1
JERUSALEM
Virginia
June 29, 1862
The sky was pitch, and my tears blinding, so outrunning them hounds was tricky. Three times faster than the men, but just as hateful, trained from pups to big old beasts to despise dark skin as much as the rest of them. But it wasn’t so much the dogs I was worried about. It was getting through these daggone woods in the dead of night. I’d been born with better night vision than anyone, but the brush was harsh, and the trees grew close, making it hard to keep a pace. My stupid full skirt kept catching on branches. Thank the Lord the thunder and wind that had been threatening for hours hadn’t yet turned to rain. And that I was still faster than anyone on any day.
My bare feet hurt, was probably bleeding, but I couldn’t stop. Not unless I wanted to be torn to shreds like they’d just done to my brother—
I swiped at my tears and ran on. There wasn’t nothing back there for me but death. Maybe if I’d kept my head down like Pa had always said, they would still be alive. If I’d just held back and not indulged in using my abilities, the mistress wouldn’t have punished them. Lila, Matthew, Mama, Pa. They’d still be alive.
Alive and enslaved. But alive and with me, at least. Alive.
I couldn’t hear the howls no more, so I slowed. My lungs burned; my tears ran hot.
My family. Dead. ’Cause I dared to defend them.
Now you know good and well it’s ’cause you killed the master.
I laughed at the thought, muffling it with my hand when the trees echoed back.
Why you laughing, dumbass?
I let out a breath and swiped at my eyes again. At least that demon of a man was dead. His wife was worse, but I wasn’t going to see her evil ass again. Besides, my family was with God now. Safe. Free. Better off.
I was the only one still in hell.
“What you going to do now, Jerusalem?” I murmured. Them hounds would catch me up soon, just sitting here. I needed a plan. I thought hard, trying to remember the things I’d heard whispered about at night when there wasn’t no risk of prying ears. That the closest free state wasn’t too far—Pennsylvania, I think they called it. If I kept heading north, I’d hit it eventually. Black people could make a living up there. Wasn’t no whips or overseers. Maybe people like me, with inhuman strength and speed, didn’t have to hide what we could do.
Hold your horses.

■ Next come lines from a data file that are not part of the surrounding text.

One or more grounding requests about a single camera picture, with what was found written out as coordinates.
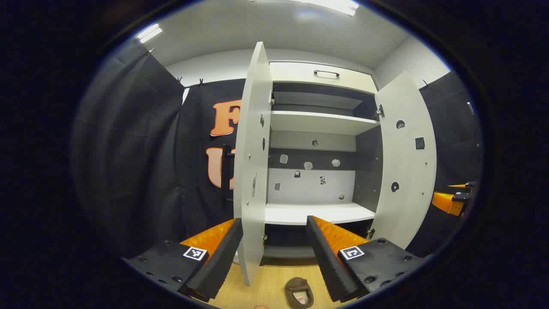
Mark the ceiling light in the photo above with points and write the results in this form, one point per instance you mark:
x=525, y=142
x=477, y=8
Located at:
x=149, y=33

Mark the white shoe cabinet door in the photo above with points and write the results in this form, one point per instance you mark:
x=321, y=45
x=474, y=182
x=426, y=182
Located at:
x=407, y=171
x=253, y=128

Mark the brown fuzzy shoe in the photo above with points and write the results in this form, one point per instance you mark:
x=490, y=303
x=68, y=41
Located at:
x=296, y=285

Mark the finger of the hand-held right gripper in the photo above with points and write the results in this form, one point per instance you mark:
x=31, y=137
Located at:
x=448, y=202
x=462, y=186

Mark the black backdrop cloth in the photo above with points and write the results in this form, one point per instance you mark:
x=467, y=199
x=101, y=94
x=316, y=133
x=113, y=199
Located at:
x=128, y=150
x=454, y=128

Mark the white grey shoe cabinet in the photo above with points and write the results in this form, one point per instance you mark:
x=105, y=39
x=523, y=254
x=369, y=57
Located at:
x=309, y=212

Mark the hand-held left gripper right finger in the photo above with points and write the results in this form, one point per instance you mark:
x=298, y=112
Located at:
x=326, y=262

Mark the white cabinet drawer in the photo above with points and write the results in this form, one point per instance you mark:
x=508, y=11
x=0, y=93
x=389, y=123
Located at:
x=300, y=72

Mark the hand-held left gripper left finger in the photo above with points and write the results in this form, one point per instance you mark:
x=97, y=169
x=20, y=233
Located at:
x=218, y=262

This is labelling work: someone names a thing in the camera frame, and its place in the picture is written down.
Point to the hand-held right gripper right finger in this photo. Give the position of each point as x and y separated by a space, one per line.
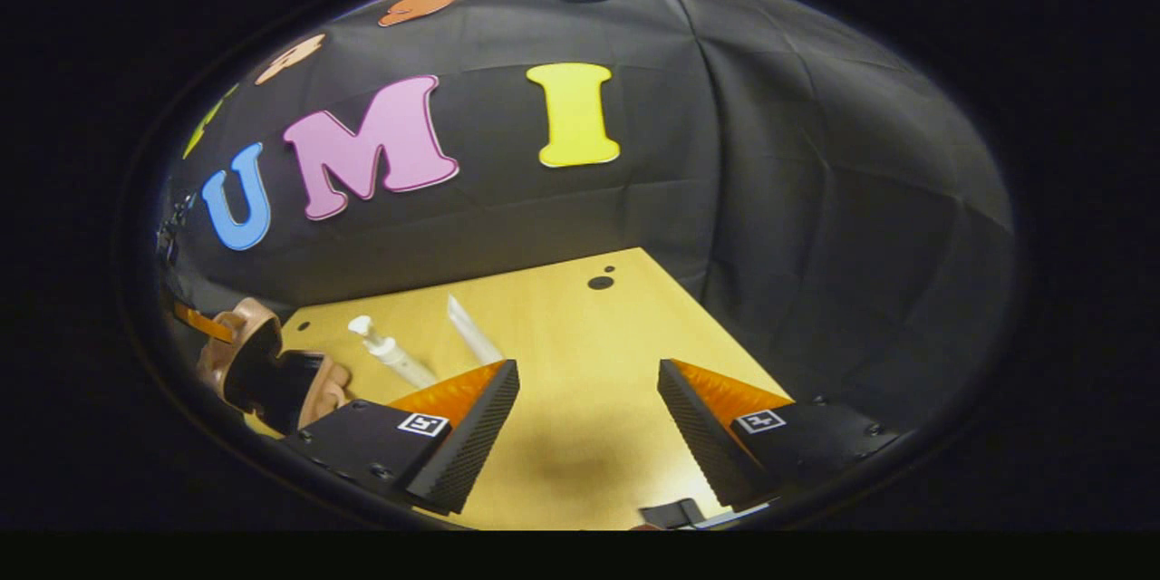
702 444

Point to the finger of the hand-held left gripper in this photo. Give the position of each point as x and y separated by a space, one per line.
204 323

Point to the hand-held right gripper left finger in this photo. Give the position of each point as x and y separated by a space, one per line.
471 444

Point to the pink suitcase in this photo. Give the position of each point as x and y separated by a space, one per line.
258 313

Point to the white pump bottle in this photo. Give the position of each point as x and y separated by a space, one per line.
399 358

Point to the white squeeze tube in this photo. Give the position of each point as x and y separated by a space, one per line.
473 331

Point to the black backdrop cloth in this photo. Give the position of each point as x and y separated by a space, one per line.
770 154

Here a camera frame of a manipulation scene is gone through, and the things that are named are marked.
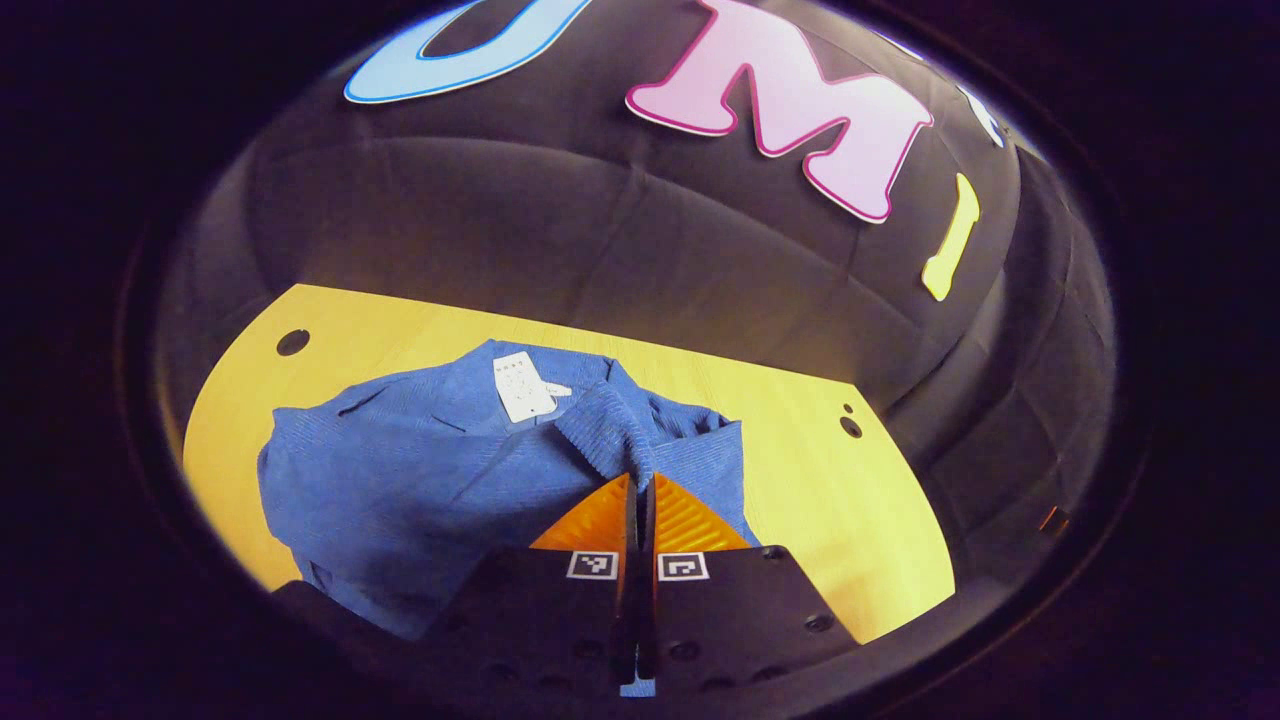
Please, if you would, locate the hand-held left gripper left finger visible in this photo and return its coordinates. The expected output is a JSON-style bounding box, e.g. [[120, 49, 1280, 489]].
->
[[428, 472, 641, 701]]

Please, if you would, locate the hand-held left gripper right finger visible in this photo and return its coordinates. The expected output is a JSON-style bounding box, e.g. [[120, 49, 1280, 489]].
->
[[640, 472, 861, 697]]

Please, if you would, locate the blue button shirt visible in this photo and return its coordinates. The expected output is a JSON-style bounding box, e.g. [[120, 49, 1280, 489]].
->
[[257, 338, 761, 698]]

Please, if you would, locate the black backdrop cloth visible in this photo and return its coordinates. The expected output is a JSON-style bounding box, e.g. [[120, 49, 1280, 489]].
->
[[150, 0, 1117, 601]]

You ain’t even out the master’s woods yet.
Naw. I had to stop calling that man master. I was free of him. No more chains. It wasn’t his woods no more if he was dead, anyways; it was the mistress’s.
You want to be free, Jerusalem? Then talk like it.
Adelaide. Not mistress. Adelaide.
I pressed my collar into my eyes to soak up tears that wouldn’t stop. Adelaide Troy. She deserved a death worse than anything, except I couldn’t have killed her if I tried. Her husband had been a human, flesh and beating heart. But she was a literal bloodsucking monster. Soulless, wicked as the day was long. Who’d hanged Mama and Pa, let them hounds have Matthew—
A howl sounded not too far off. Speak of the devil. I straightened and lifted my chin. I outran them once; I could do it again. And this time, I wouldn’t stop.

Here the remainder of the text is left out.